* [Data excerpts]:
---------------

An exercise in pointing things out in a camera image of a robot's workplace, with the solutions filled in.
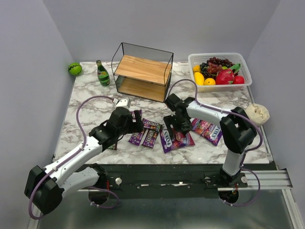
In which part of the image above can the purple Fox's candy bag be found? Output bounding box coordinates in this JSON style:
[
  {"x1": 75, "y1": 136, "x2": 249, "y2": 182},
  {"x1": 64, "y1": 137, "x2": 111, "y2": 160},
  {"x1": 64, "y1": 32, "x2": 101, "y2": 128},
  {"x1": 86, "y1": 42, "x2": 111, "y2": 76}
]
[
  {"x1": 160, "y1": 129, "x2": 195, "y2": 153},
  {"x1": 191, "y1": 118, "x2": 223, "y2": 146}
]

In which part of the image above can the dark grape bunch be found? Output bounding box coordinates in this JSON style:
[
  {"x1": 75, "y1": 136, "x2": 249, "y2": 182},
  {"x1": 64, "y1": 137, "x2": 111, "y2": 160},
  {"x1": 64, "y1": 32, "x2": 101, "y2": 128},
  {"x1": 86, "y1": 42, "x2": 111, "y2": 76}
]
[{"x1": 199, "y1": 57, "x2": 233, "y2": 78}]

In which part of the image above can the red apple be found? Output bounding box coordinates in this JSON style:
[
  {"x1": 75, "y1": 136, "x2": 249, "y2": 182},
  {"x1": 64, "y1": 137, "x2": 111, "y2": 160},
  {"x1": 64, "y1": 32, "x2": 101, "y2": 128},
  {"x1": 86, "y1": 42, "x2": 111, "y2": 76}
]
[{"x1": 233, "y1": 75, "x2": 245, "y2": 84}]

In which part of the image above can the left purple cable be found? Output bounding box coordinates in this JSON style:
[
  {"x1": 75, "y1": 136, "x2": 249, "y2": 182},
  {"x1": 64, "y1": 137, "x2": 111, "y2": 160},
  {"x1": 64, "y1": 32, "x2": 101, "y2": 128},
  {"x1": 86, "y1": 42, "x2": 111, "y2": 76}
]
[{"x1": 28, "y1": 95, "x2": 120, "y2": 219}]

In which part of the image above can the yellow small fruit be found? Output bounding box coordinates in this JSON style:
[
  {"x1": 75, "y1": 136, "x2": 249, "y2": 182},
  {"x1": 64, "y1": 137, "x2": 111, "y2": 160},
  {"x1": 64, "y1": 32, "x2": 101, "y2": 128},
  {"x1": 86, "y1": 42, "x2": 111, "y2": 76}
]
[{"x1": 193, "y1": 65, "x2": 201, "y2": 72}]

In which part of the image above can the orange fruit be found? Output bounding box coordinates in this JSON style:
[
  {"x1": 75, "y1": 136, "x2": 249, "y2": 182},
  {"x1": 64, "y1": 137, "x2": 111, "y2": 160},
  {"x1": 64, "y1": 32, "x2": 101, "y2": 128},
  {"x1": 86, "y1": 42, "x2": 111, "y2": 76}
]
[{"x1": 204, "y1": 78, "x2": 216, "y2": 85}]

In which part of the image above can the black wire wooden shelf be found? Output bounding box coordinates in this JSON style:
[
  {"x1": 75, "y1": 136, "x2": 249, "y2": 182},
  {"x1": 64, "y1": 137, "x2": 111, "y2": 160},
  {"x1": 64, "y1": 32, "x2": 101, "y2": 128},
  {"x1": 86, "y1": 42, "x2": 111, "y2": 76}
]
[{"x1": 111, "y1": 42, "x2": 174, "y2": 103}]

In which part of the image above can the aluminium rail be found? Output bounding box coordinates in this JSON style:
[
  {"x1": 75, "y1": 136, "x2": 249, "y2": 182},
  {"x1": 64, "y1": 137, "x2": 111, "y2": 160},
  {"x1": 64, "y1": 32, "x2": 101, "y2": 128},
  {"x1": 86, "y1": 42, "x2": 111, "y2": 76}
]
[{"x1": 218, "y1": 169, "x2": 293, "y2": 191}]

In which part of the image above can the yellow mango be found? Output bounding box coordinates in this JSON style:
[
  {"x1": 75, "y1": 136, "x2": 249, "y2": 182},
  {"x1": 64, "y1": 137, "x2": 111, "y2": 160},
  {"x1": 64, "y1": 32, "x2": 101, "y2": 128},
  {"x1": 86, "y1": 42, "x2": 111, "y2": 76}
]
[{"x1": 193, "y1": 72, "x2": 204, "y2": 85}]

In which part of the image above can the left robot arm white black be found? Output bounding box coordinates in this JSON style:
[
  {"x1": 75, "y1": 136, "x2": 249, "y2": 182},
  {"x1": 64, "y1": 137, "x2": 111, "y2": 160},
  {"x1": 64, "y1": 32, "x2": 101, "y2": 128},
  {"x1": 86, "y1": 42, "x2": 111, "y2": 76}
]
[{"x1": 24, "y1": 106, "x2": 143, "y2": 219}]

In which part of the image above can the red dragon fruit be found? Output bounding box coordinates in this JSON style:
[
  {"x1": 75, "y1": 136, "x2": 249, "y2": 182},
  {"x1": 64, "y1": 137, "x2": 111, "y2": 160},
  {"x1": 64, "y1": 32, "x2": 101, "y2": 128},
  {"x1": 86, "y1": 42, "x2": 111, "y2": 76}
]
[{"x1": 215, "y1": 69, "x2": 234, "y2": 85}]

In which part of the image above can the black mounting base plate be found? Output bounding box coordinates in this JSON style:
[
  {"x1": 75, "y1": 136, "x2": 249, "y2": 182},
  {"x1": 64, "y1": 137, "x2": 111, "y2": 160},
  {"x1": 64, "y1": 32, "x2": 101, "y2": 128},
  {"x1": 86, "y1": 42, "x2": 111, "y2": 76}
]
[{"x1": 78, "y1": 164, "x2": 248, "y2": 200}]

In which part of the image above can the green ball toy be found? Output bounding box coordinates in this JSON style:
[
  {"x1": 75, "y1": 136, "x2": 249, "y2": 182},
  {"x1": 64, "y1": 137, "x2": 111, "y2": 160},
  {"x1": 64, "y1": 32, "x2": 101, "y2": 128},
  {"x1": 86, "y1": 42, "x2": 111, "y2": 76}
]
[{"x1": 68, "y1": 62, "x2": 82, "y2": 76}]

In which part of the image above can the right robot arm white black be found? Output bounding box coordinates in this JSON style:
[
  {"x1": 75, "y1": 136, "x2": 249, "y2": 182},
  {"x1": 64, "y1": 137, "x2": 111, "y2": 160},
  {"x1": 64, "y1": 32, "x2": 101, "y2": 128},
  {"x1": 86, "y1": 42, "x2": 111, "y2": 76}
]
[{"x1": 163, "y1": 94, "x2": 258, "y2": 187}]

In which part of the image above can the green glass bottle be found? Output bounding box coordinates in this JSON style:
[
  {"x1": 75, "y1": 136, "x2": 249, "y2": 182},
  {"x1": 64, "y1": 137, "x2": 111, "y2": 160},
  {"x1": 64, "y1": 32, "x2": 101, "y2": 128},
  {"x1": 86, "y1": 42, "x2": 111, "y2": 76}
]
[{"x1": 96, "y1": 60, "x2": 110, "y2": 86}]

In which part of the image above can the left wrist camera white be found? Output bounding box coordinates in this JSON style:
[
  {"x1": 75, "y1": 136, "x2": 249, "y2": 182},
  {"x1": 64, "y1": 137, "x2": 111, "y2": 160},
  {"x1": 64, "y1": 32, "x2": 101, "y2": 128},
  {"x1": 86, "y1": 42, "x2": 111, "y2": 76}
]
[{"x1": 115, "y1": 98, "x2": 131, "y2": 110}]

---------------

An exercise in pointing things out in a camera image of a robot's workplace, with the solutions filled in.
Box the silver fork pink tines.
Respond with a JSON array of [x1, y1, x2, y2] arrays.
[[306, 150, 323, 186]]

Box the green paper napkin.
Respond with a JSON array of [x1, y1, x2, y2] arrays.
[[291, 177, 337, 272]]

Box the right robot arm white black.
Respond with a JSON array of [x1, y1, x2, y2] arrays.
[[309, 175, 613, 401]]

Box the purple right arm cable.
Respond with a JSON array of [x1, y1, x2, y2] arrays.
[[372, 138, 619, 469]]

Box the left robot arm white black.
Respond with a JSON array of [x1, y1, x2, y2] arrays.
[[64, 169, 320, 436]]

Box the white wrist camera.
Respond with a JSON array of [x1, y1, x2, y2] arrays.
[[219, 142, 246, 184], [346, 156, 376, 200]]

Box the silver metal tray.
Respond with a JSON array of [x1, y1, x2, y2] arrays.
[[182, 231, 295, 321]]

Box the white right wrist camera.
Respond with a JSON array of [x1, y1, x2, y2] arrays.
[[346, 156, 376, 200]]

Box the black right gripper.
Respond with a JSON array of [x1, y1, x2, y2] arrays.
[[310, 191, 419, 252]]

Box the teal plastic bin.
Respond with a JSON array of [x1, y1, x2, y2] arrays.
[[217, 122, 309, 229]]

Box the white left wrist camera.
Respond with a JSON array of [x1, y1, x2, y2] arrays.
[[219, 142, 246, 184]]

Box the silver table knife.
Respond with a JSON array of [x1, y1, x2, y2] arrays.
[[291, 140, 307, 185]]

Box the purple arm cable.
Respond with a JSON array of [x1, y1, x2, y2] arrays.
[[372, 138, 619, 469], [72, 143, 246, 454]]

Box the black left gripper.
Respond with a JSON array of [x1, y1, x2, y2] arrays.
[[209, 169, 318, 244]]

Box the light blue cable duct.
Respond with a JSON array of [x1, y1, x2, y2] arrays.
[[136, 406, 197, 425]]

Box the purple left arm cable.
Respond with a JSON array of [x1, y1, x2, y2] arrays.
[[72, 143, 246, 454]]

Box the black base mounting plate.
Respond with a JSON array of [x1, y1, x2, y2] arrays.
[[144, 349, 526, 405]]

---------------

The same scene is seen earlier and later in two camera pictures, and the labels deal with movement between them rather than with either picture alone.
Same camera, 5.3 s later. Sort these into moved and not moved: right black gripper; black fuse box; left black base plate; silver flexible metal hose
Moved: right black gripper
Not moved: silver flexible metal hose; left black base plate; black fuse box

---------------

* [Instructions for the task]: Give the number of lines in the records that contain the string "white", and write nothing besides that number.

* [Task answer]: 8